(Dataset entries)
########################################
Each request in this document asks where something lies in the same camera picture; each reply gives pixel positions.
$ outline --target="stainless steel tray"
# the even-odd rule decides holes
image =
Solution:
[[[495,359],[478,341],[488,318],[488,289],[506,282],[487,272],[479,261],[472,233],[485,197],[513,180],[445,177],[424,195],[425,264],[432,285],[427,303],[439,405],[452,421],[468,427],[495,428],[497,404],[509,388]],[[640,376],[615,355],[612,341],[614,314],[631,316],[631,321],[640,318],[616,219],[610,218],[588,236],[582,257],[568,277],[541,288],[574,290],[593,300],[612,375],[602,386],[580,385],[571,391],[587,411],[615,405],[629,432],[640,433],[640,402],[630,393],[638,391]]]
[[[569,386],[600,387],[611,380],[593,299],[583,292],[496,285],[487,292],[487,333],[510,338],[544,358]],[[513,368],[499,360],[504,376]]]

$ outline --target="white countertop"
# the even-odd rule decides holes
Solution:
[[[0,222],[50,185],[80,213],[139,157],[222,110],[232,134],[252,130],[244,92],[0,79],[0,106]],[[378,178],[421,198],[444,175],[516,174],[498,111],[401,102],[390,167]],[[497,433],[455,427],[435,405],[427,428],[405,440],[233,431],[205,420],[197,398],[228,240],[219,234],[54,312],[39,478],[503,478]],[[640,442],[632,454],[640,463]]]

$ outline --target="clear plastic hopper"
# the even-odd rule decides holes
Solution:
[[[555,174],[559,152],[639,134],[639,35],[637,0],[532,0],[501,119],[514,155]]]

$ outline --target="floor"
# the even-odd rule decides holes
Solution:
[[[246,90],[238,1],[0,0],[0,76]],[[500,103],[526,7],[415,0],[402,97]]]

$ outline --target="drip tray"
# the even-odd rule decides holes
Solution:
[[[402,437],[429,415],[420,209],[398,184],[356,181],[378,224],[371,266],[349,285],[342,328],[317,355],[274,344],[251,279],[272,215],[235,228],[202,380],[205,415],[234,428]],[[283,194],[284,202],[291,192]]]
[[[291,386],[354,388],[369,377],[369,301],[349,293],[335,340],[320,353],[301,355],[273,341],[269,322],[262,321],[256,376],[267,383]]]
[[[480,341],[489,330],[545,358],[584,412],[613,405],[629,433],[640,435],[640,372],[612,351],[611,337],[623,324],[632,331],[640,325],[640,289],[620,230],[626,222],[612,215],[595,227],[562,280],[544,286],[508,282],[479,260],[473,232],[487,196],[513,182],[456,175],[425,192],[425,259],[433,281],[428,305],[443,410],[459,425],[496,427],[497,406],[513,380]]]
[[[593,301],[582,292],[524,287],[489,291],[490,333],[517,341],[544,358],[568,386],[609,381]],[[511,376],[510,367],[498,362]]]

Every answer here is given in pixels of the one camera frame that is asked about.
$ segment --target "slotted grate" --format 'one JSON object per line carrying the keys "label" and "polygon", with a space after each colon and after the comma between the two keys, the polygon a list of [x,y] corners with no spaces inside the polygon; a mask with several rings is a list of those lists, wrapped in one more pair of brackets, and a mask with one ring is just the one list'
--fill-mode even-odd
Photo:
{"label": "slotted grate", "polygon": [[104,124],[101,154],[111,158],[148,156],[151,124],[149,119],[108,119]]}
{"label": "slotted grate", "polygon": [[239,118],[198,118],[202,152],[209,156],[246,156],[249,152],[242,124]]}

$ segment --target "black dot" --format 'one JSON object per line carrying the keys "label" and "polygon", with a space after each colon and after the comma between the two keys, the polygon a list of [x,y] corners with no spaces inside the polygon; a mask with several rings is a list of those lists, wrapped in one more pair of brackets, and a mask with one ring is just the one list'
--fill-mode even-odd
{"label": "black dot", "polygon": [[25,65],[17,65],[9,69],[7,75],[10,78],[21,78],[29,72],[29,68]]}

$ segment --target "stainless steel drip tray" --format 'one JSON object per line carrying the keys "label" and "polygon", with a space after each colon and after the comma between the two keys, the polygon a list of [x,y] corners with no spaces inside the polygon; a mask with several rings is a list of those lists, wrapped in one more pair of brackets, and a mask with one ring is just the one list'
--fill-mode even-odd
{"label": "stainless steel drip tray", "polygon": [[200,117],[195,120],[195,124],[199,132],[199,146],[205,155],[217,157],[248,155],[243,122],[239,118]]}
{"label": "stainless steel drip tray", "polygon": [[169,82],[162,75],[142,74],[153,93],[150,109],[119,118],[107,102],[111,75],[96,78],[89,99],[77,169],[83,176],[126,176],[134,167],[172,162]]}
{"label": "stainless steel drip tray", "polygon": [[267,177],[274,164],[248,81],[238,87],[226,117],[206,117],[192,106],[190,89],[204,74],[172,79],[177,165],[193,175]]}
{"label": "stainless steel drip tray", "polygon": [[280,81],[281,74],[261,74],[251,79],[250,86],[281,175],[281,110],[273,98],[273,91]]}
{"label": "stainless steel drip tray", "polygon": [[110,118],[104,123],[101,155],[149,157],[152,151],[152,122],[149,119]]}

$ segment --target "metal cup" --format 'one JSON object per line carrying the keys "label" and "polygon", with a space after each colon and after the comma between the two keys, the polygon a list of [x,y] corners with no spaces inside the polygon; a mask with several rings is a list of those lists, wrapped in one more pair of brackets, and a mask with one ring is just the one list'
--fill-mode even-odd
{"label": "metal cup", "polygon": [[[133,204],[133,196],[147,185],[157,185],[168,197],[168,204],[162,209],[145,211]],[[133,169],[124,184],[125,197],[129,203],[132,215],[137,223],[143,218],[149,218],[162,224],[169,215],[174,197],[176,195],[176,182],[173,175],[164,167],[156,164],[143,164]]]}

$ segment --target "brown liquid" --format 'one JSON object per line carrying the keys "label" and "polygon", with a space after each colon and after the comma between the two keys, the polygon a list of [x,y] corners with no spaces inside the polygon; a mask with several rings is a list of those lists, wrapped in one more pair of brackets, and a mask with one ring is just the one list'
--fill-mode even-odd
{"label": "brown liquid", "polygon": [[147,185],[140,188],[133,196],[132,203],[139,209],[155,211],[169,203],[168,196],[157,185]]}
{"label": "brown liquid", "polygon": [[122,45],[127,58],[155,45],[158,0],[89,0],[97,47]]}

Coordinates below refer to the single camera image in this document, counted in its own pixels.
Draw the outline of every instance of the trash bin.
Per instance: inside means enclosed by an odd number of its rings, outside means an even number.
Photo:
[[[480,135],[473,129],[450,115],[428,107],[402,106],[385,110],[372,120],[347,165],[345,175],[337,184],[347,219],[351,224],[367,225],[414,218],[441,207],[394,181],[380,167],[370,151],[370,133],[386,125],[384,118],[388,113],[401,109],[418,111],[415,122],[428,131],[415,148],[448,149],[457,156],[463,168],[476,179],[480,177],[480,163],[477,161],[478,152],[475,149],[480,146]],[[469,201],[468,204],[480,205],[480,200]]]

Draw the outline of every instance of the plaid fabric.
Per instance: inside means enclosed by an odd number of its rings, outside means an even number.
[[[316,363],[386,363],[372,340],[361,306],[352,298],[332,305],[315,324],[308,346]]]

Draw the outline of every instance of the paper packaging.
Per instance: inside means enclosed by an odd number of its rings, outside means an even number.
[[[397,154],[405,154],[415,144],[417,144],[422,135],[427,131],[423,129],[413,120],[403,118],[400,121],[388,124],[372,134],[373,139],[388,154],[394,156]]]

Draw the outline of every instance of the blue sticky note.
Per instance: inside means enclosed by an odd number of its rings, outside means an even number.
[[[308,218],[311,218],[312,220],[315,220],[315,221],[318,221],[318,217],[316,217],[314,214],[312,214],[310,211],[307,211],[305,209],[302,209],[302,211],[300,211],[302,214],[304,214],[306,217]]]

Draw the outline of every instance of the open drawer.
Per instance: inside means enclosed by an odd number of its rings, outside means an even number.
########################################
Using the entries, return every line where the word "pixels" can be found.

Every answer here is given in pixels of the one camera frame that is asked about.
Coordinates below refer to the single camera image in this document, counted in its own pixels.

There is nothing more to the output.